Copy every entry below verbatim, except for images.
━━ Material for the task ━━
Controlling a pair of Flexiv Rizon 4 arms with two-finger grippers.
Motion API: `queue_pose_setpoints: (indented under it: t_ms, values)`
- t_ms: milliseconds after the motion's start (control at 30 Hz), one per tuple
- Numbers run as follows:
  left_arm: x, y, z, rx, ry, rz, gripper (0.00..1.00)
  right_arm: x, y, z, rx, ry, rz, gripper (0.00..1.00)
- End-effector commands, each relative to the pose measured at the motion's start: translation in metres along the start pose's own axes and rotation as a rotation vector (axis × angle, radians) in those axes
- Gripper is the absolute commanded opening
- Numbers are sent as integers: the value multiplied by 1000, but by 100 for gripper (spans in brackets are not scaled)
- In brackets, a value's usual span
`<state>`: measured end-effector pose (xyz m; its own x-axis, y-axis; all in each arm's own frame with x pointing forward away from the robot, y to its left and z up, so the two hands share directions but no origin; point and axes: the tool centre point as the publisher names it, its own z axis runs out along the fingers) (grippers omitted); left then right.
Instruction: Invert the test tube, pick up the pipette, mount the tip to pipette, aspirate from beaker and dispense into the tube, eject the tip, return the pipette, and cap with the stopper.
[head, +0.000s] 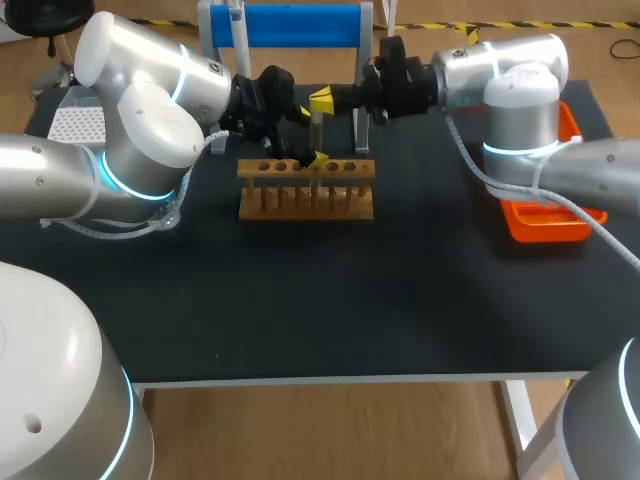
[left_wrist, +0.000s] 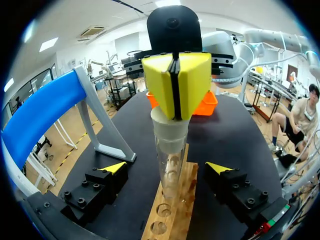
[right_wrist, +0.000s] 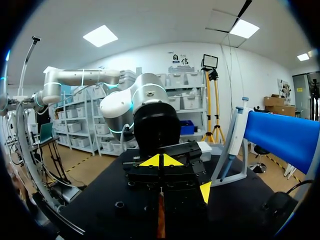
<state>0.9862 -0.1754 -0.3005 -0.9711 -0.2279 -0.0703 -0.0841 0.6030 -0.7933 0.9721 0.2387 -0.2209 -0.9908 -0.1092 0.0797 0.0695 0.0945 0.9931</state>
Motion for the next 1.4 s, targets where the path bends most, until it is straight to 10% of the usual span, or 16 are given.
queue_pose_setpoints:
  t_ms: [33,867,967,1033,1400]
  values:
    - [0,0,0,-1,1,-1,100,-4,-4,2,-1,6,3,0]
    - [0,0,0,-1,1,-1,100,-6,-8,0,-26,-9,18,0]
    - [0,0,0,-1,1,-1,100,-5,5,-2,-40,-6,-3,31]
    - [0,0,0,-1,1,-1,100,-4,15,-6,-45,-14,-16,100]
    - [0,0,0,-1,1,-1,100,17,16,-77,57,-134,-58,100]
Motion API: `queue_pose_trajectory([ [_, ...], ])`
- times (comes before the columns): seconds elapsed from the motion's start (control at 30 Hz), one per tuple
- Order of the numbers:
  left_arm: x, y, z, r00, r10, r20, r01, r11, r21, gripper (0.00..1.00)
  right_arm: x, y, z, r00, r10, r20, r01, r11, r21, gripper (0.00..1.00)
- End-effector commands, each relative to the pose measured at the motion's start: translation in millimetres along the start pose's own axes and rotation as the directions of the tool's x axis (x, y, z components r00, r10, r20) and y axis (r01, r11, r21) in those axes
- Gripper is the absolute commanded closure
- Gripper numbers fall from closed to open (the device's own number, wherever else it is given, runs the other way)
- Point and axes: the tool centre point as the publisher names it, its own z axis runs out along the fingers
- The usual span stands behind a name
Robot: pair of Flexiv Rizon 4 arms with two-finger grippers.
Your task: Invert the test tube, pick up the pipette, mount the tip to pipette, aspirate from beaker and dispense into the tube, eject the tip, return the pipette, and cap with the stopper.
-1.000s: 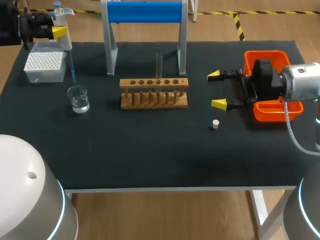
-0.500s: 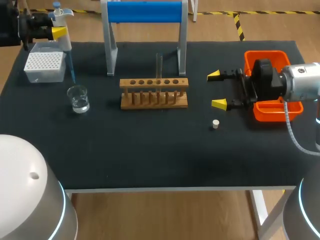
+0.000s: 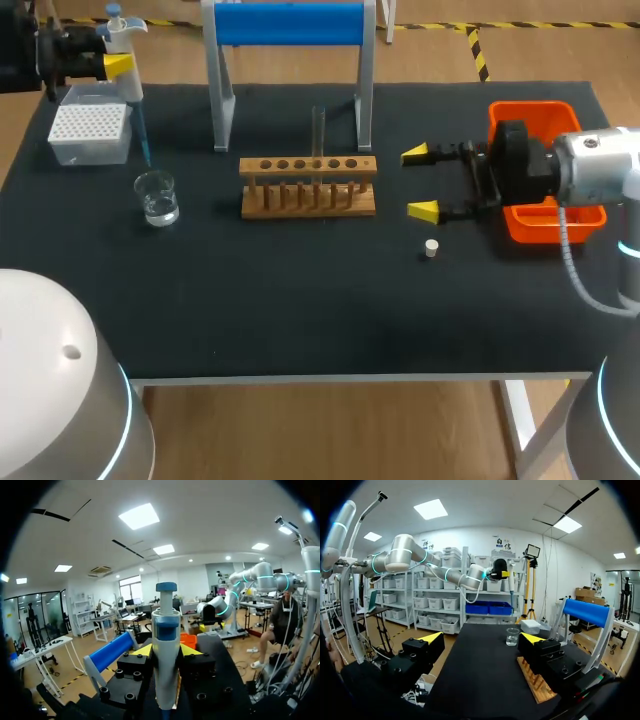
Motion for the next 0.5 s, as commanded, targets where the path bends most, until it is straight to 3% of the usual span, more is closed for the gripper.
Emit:
queue_pose_trajectory([
  [0.03, -0.1, 0.2, 0.2, 1.000, 0.001, 0.001, -0.001, 1.000, 0.001, 1.00, 13.6, 11.7, 27.2, 0.998, -0.023, 0.052, 0.021, 0.999, 0.043, 0.00],
  [0.5, -0.1, 0.2, 0.2, 1.000, 0.001, 0.001, -0.001, 1.000, 0.001, 1.00, 26.0, 17.0, 135.2, 0.994, -0.030, 0.107, 0.014, 0.989, 0.148, 0.00],
])
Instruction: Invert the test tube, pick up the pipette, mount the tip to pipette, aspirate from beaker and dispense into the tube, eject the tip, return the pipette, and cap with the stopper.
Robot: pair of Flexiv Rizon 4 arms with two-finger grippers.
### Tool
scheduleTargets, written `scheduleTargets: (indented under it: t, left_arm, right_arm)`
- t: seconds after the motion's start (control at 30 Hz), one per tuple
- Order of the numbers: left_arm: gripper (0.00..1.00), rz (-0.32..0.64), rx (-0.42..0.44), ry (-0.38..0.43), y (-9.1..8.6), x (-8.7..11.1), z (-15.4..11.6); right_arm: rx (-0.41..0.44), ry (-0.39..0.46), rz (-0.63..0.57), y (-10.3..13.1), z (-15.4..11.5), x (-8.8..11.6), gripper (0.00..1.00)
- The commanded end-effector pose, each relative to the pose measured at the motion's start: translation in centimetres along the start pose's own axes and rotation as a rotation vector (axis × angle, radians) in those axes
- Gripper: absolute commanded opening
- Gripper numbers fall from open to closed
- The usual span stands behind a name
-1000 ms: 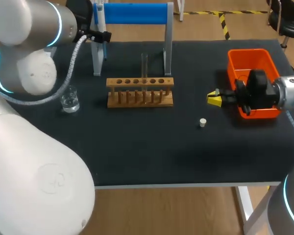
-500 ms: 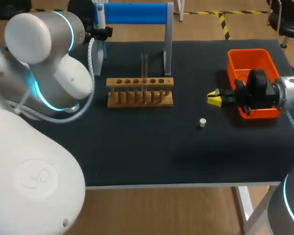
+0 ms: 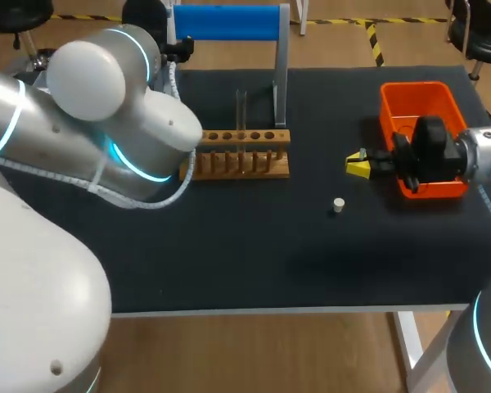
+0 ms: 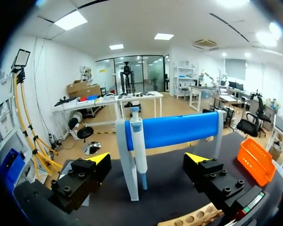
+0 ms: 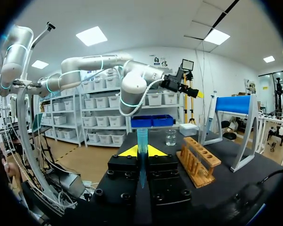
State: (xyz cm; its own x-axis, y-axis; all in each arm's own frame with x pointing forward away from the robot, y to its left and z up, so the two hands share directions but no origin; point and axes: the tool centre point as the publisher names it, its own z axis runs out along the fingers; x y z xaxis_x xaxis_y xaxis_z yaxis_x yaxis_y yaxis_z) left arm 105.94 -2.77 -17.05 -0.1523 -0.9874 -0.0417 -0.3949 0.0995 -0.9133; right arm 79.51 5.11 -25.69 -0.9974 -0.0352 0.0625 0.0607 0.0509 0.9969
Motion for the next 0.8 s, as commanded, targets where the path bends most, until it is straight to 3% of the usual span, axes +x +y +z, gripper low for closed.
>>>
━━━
▶ [Response area]:
Controlling a pair of Flexiv Rizon 4 arms with two-finger grippers.
Motion API: `queue_pose_setpoints: (indented under it: t_ms, values)`
- t_ms: milliseconds after the motion's start (control at 30 Hz), one per tuple
- Numbers run as follows:
  left_arm: x, y, z, rx, ry, rz, gripper (0.00..1.00)
  right_arm: x, y, z, rx, ry, rz, gripper (0.00..1.00)
- End-effector commands, each relative to the pose measured at the motion's start: translation in metres along the start pose's own axes and rotation as a rotation vector (axis × angle, radians) in those axes
- Gripper is the absolute commanded opening
- Numbers are sent as integers: the value multiplied by 1000, but by 100 for gripper (spans in brackets are not scaled)
- In brackets, a value's usual span
`<state>`: measured end-effector pose (xyz m; its own x-axis, y-axis; all in each arm's own frame with x pointing forward away from the robot, y to its left and z up, so the two hands share directions but no origin; point and axes: the tool centre point as the publisher names it, its own z axis runs out along the fingers) (grippers omitted); left then right.
Instruction: Invert the test tube, pick up the pipette, mount the tip to pipette, aspirate from beaker and dispense into the tube, eject the tip, return the pipette, and cap with the stopper.
[head, +0.000s] 
[left_wrist, +0.000s] 
[right_wrist, +0.000s] 
<state>0.9862 -0.1754 -0.3005 -0.9711 -0.2279 -0.0703 -0.0841 0.6030 -0.7933 0.9721 0.2387 -0.2209 -0.9908 -0.1092 0.0797 0.0695 0.0945 0.9931</state>
Motion for the next 1.4 s, targets where the path bends most, until it is straight to 10% of the usual span, or 16 are given.
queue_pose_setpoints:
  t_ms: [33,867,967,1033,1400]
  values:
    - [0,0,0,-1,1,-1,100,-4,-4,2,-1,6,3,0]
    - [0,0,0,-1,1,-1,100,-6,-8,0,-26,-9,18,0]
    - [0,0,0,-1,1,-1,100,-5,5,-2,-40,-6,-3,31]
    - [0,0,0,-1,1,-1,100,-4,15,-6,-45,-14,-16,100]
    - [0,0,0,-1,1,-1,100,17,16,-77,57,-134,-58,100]
Motion API: `queue_pose_trajectory([ [_, ...], ])`
- times (comes before the columns): seconds elapsed from the motion's start (control at 30 Hz), one per tuple
- Order of the numbers:
  left_arm: x, y, z, r00, r10, r20, r01, r11, r21, gripper (0.00..1.00)
  right_arm: x, y, z, r00, r10, r20, r01, r11, r21, gripper (0.00..1.00)
- End-effector commands, each relative to the pose measured at the motion's start: translation in millimetres along the start pose's own axes and rotation as the directions of the tool's x axis (x, y, z components r00, r10, r20) and y axis (r01, r11, r21) in those axes
- Gripper is the absolute commanded closure
- Gripper numbers fall from closed to open (the device's own number, wherever else it is given, runs the other way)
- Point and axes: the tool centre point as the publisher names it, its own z axis runs out along the fingers
- The usual span stands behind a name
Robot: pair of Flexiv Rizon 4 arms with two-finger grippers.
Your task: Invert the test tube, pick up the pipette, mount the tip to pipette, aspirate from beaker and dispense into the tube, eject the tip, return the pipette, and cap with the stopper.
-1.000s: 
-0.500s: 
+0.000s: 
Motion for the next 0.5 s, as commanded, targets where the path bends most, until it is straight to 3% of the usual span, more is closed for the gripper.
Emit:
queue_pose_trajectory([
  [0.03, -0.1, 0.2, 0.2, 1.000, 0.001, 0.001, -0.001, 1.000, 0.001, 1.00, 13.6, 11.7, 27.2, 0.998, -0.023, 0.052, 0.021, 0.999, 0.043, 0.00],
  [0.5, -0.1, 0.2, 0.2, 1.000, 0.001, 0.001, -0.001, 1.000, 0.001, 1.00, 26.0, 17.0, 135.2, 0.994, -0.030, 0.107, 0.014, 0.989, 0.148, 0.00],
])
Instruction: Invert the test tube, pick up the pipette, mount the tip to pipette, aspirate from beaker and dispense into the tube, eject the tip, return the pipette, and cap with the stopper.
Robot: pair of Flexiv Rizon 4 arms with two-finger grippers.
### Tool
scheduleTargets, written `scheduleTargets: (indented under it: t, left_arm, right_arm)`
- t: seconds after the motion's start (control at 30 Hz), one per tuple
- Order of the numbers: left_arm: gripper (0.00..1.00), rz (-0.32..0.64), rx (-0.42..0.44), ry (-0.38..0.43), y (-9.1..8.6), x (-8.7..11.1), z (-15.4..11.6); right_arm: rx (-0.41..0.44), ry (-0.39..0.46), rz (-0.63..0.57), y (-10.3..13.1), z (-15.4..11.5), x (-8.8..11.6), gripper (0.00..1.00)
- The commanded end-effector pose, each relative to the pose measured at the motion's start: translation in centimetres along the start pose's own axes and rotation as a rotation vector (axis × angle, radians) in those axes
- Gripper: absolute commanded opening
- Gripper numbers fall from open to closed
- The usual span stands behind a name
-1000 ms: 
-500 ms: 
+0 ms: 
+0 ms: 
+0 ms: 
State: (xyz cm; its own x-axis, y-axis; all in each arm's own frame with x pointing forward away from the robot, y to its left and z up, so the two hands share directions but no origin; point and axes: the tool centre point as the publisher names it, its own z axis runs out along the fingers; x y z xaxis_x xaxis_y xaxis_z yaxis_x yaxis_y yaxis_z) left arm 105.94 -2.77 -17.05 -0.1523 -0.9874 -0.0417 -0.3949 0.0995 -0.9133; right arm 79.51 5.11 -25.69 -0.9974 -0.0352 0.0625 0.0607 0.0509 0.9969
Motion for the next 0.8 s, as commanded, targets where the path bends most, until it is straight to 3% of the usual span, axes +x +y +z, gripper low for closed.
>>>

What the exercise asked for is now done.